Religion
- Affiliation: Conservative Judaism
- Ecclesiastical or organisational status: Synagogue
- Leadership: Rabbi Erin Polansky
- Status: Active

Location
- Location: 116 Centre Street, Kingston, Ontario K7L 4E6
- Coordinates: 44°13′30″N 76°30′17″W﻿ / ﻿44.224974°N 76.504648°W

Architecture
- Architect: Joseph William Power
- Type: Synagogue
- Completed: 1910

Website
- kingston-bethisrael.ca

= Beth Israel Congregation (Kingston, Ontario) =

Beth Israel Congregation (בית ישראל) is a Conservative synagogue located at 116 Centre Street in Kingston, Ontario.

It was designed by Joseph William Power, architect in 1910. It is the oldest synagogue in Kingston.

Beth Israel was founded in 1908 as an Orthodox Jewish congregation. The original synagogue on Queen Street was completed in 1910. In 1961, the current building on Centre Street was completed. Until 1960, most members were merchants or businessmen from central and eastern Europe.

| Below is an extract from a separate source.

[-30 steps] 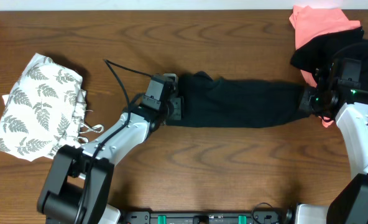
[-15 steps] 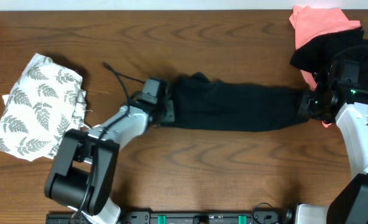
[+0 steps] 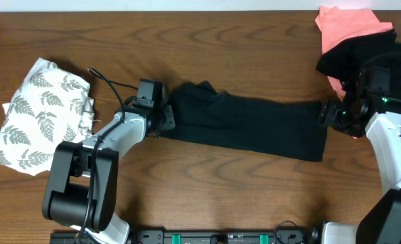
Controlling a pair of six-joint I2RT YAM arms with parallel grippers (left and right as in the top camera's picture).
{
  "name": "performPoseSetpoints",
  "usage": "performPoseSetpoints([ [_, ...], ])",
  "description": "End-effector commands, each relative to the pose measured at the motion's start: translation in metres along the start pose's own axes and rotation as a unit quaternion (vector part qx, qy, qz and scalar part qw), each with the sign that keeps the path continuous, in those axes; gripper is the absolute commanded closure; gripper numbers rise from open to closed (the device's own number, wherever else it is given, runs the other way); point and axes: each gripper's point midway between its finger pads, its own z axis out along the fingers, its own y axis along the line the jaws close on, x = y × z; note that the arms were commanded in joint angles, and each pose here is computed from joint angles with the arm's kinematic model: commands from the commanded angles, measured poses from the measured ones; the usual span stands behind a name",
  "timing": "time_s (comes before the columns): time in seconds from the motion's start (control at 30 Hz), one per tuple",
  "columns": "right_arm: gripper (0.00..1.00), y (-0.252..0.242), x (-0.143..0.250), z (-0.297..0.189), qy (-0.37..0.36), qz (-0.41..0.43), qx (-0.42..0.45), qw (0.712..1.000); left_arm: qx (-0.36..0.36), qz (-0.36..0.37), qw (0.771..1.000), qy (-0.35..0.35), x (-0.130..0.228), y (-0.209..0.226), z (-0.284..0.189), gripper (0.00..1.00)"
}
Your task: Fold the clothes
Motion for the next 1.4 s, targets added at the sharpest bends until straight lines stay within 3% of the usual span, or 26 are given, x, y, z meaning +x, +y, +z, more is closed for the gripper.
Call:
performPoseSetpoints([
  [0.0, 0.32, -0.006, 0.018, 0.02, 0.032, 0.016, 0.002, 0.999, -0.015, 0.005, 1.0, 0.006, 0.003, 0.008, 0.003, 0.67],
  [0.07, 0.32, -0.009, 0.027, 0.038, 0.045, 0.018, 0.004, 0.999, -0.015, 0.005, 1.0, 0.006, 0.003, 0.008, 0.003, 0.67],
  [0.2, 0.2, -0.015, 0.031, 0.069, 0.057, 0.029, 0.006, 0.998, -0.015, 0.005, 1.0, 0.005, 0.003, 0.008, 0.003, 0.67],
  [0.33, 0.15, -0.007, 0.029, 0.097, 0.067, 0.033, -0.045, 0.996, -0.015, 0.005, 1.0, 0.006, 0.003, 0.008, 0.003, 0.67],
  [0.57, 0.16, 0.014, 0.037, 0.125, 0.096, 0.04, -0.184, 0.977, -0.015, 0.005, 1.0, 0.005, 0.003, 0.008, 0.003, 0.67],
  [0.73, 0.23, 0.034, 0.059, 0.133, 0.135, 0.03, -0.27, 0.953, -0.014, 0.005, 1.0, 0.004, 0.002, 0.008, 0.003, 0.67],
  [1.03, 0.26, 0.01, 0.088, 0.142, 0.185, 0.044, -0.194, 0.962, -0.014, 0.005, 1.0, 0.004, 0.002, 0.008, 0.003, 0.67],
  [1.37, 0.29, -0.024, 0.073, 0.136, 0.153, 0.066, -0.121, 0.979, -0.013, 0.005, 1.0, 0.0, 0.001, 0.007, 0.003, 0.67],
])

With newer members joining in the 1960s and 1970s from academic and professional backgrounds, the congregation split in 1975 and a Reform congregation was formed, Iyr-Ha-Melech, while Beth Israel remained Orthodox. In the early 21st century, as fewer families observed Orthodox practice, it became more difficult to regularly achieve a minyan for services. The congregation voted in 2012 to affiliate with Conservative Judaism and become egalitarian and membership grew to 150 families.